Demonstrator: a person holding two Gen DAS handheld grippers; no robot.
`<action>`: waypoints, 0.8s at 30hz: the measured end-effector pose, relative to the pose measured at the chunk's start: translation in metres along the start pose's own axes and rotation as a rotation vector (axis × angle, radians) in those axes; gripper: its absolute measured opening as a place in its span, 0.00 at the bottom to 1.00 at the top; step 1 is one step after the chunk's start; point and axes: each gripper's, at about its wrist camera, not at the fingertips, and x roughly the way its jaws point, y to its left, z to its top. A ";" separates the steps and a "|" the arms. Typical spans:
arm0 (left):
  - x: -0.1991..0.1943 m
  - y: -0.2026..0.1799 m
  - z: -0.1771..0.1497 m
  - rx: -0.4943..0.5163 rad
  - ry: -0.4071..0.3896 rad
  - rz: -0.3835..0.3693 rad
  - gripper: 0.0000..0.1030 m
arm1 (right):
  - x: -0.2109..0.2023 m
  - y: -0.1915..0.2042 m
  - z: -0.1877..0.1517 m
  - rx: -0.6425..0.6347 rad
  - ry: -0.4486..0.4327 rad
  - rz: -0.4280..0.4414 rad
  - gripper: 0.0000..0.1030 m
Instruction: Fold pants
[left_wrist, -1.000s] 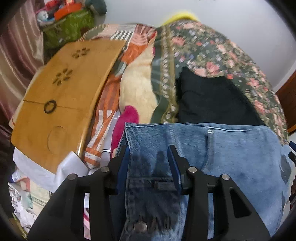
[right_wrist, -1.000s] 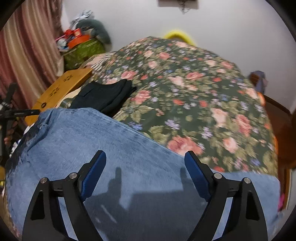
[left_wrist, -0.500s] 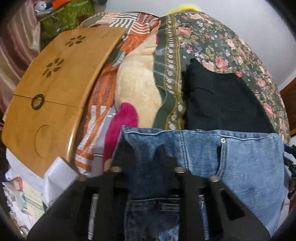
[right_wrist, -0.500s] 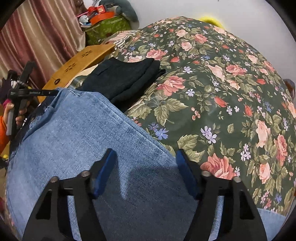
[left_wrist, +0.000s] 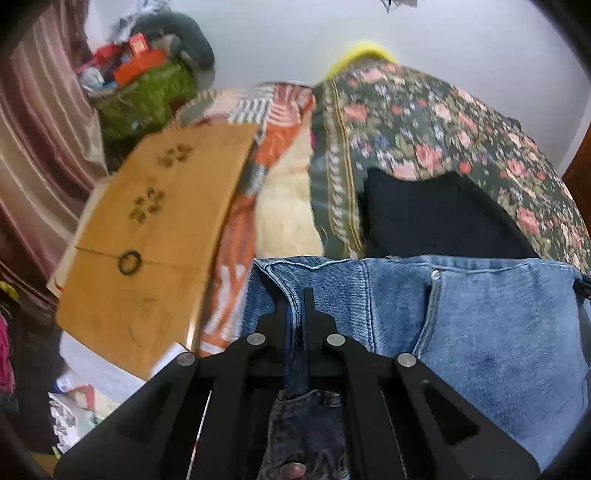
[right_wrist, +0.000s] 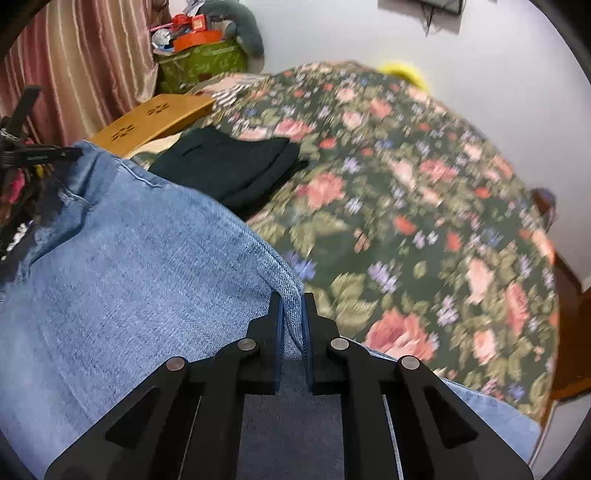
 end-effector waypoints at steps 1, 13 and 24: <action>-0.002 0.003 0.003 -0.010 -0.009 0.002 0.03 | -0.001 0.001 0.003 0.005 -0.011 -0.012 0.07; -0.058 0.010 -0.018 -0.025 -0.090 -0.064 0.03 | -0.067 0.014 0.007 0.036 -0.147 0.000 0.06; -0.136 0.018 -0.064 -0.007 -0.148 -0.083 0.03 | -0.147 0.063 -0.044 0.048 -0.195 0.026 0.06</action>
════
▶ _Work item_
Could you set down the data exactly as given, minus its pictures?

▶ _Exercise answer_
Demonstrator: a person holding two Gen DAS handheld grippers; no robot.
`<action>`: waypoints, 0.8s at 30hz: the measured end-effector pose, relative to the pose measured at the chunk's start: translation in metres along the start pose's own axes and rotation as a rotation vector (axis × angle, radians) in those axes; gripper: its absolute measured opening as a place in its span, 0.00 at the bottom to 1.00 at the top; step 1 is one step after the chunk's start; point and axes: each gripper's, at about its wrist camera, not at the fingertips, and x roughly the way its jaws point, y to its left, z to its top. A ";" separates the steps and a "|" the arms. Typical spans:
arm0 (left):
  - x: -0.1991..0.1943 m
  - y: -0.2026..0.1799 m
  - z: -0.1771..0.1497 m
  - rx: -0.4943..0.5163 rad
  - ry: -0.4071..0.3896 rad
  - rz: -0.3835..0.3693 rad
  - gripper: 0.0000..0.1030 m
arm1 (right):
  - x: -0.2109..0.2023 m
  - y: -0.1915..0.2042 m
  - z: -0.1877..0.1517 m
  - rx: -0.6425..0.6347 rad
  - ry: -0.4486..0.4327 rad
  - rz: -0.4280..0.4414 rad
  - gripper: 0.0000..0.1030 m
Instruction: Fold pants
[left_wrist, -1.000s] 
[right_wrist, -1.000s] 
[left_wrist, -0.500s] 
[right_wrist, -0.500s] 
[left_wrist, +0.000s] 
[right_wrist, +0.000s] 
 end-effector waypoints at steps 1, 13 and 24: <action>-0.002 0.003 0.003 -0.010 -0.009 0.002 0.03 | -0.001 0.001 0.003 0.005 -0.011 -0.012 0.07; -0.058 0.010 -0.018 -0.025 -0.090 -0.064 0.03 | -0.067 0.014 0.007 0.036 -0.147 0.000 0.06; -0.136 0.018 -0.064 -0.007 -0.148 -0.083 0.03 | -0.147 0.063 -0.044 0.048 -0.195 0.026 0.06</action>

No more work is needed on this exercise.